Not only organisations are changing
We used to work with our hands for many centuries; then we worked with our heads, and now we’re going to have to work with our hearts because there’s one thing machines cannot, do not, and never will have, and that’s a heart. Anthony Goldbloom, the founder and CEO of Kaggle, suggests that making decisions from incomplete data is one way in which people are better. Pablo Picasso said of computers: “But they are useless. They can only give you answers.” Before Picasso, Voltaire said, “Judge a person by their questions rather than their answers.”

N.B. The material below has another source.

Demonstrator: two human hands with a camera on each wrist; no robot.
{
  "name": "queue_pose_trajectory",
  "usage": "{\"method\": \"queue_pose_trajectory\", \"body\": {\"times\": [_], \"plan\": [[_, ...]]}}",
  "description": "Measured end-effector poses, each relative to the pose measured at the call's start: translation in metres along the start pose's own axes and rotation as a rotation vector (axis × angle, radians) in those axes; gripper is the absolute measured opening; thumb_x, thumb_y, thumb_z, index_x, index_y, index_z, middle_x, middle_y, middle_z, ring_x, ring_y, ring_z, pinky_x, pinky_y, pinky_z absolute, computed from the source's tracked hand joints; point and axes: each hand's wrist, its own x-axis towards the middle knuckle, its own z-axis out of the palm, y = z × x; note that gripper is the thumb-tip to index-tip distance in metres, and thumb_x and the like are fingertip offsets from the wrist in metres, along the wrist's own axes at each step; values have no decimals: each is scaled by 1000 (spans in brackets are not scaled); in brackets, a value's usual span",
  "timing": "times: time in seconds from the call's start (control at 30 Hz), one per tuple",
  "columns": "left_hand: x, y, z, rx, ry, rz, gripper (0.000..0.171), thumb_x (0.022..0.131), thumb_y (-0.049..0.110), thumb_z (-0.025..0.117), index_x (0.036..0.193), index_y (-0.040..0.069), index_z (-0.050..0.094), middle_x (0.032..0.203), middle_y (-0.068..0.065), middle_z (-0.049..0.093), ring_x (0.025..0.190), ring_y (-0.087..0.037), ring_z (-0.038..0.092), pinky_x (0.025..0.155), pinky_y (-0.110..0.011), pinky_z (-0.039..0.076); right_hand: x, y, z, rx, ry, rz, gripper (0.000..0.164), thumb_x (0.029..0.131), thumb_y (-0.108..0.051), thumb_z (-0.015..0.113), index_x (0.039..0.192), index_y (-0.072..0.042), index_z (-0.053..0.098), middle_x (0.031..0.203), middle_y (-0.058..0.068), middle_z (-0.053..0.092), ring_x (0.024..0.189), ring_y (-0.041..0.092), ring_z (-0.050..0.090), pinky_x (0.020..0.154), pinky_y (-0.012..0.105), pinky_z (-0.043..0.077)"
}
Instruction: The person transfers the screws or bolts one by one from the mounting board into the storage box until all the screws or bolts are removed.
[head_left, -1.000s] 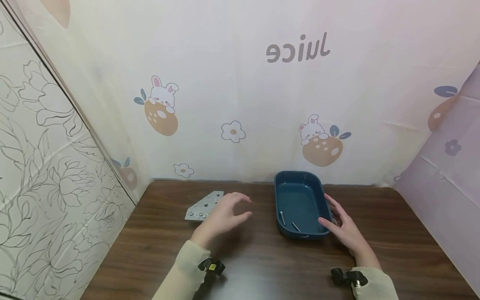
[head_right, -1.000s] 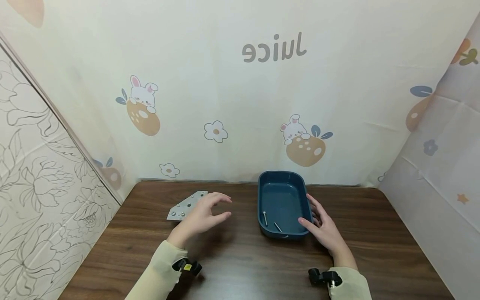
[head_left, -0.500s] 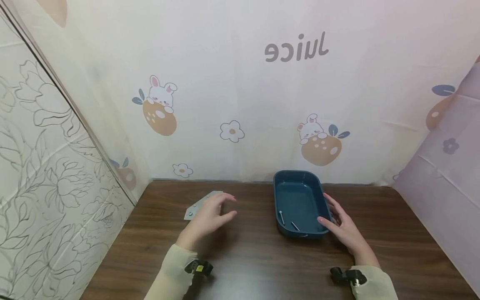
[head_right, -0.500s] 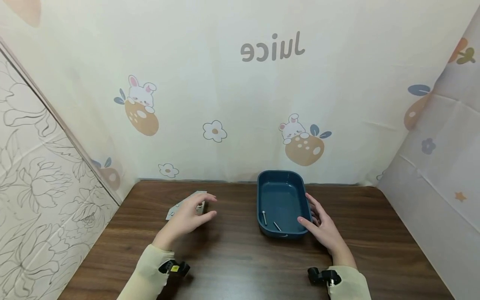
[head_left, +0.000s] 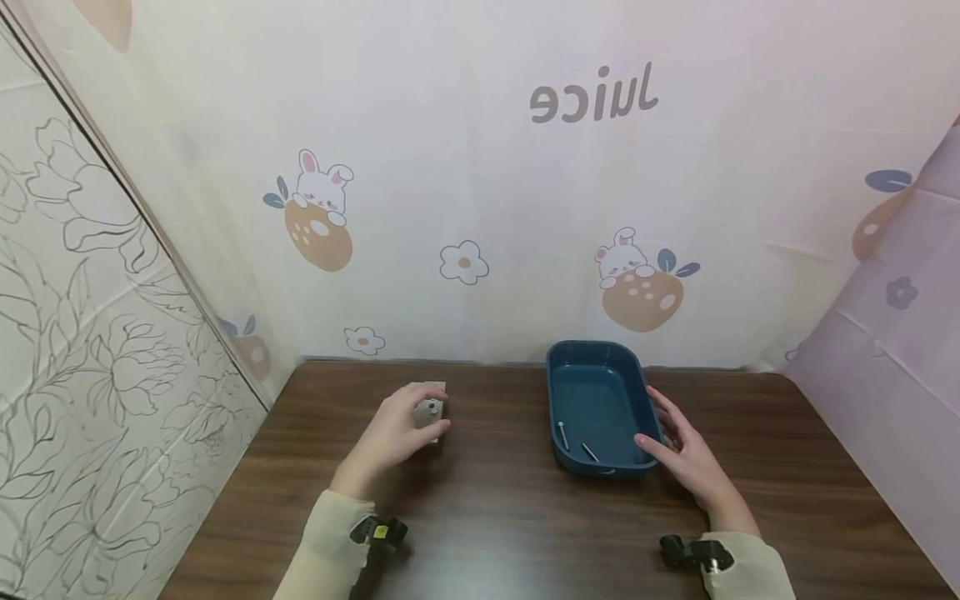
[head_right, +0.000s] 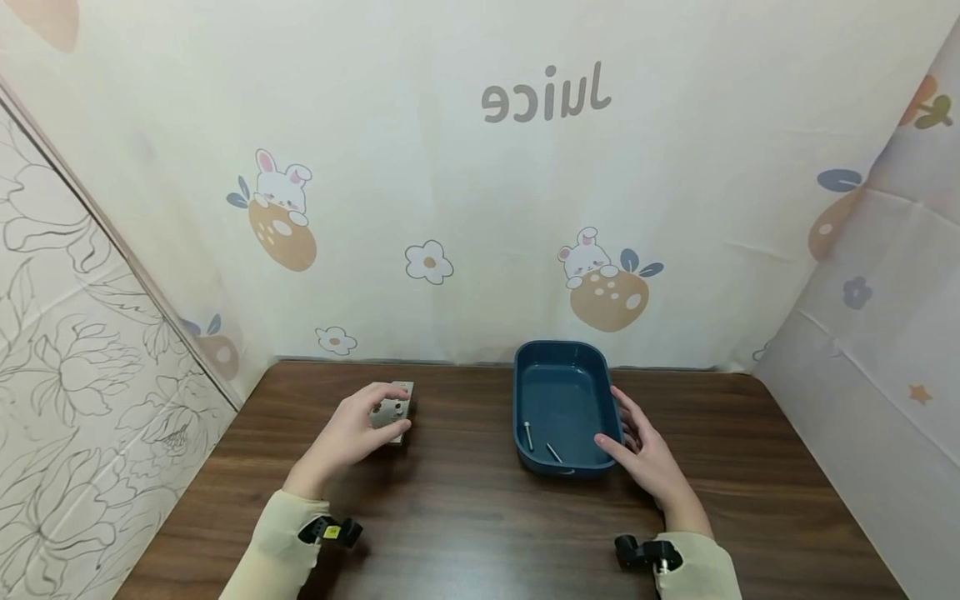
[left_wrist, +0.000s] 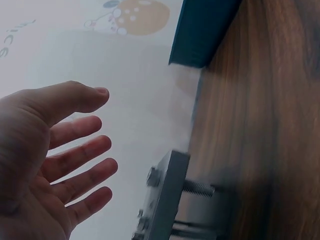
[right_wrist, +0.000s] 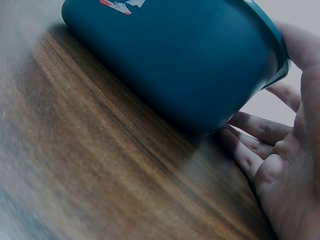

The pace of technological disruption is such that any jobs people do at the beginning of their careers will be obsolete long before those careers end. Even if the jobs still exist, technology will have reshaped the work required to perform them to such a degree that the required skill sets will be almost entirely different. Instead, people will “pivot” to new careers as their skill sets become undervalued in one job or sector, requiring them to repurpose them in new roles or industries. This need to pivot will mean that individuals will need to chart their career path amid these changes in work.
We are all Dorothy. Let’s find the yellow brick road and have some fun.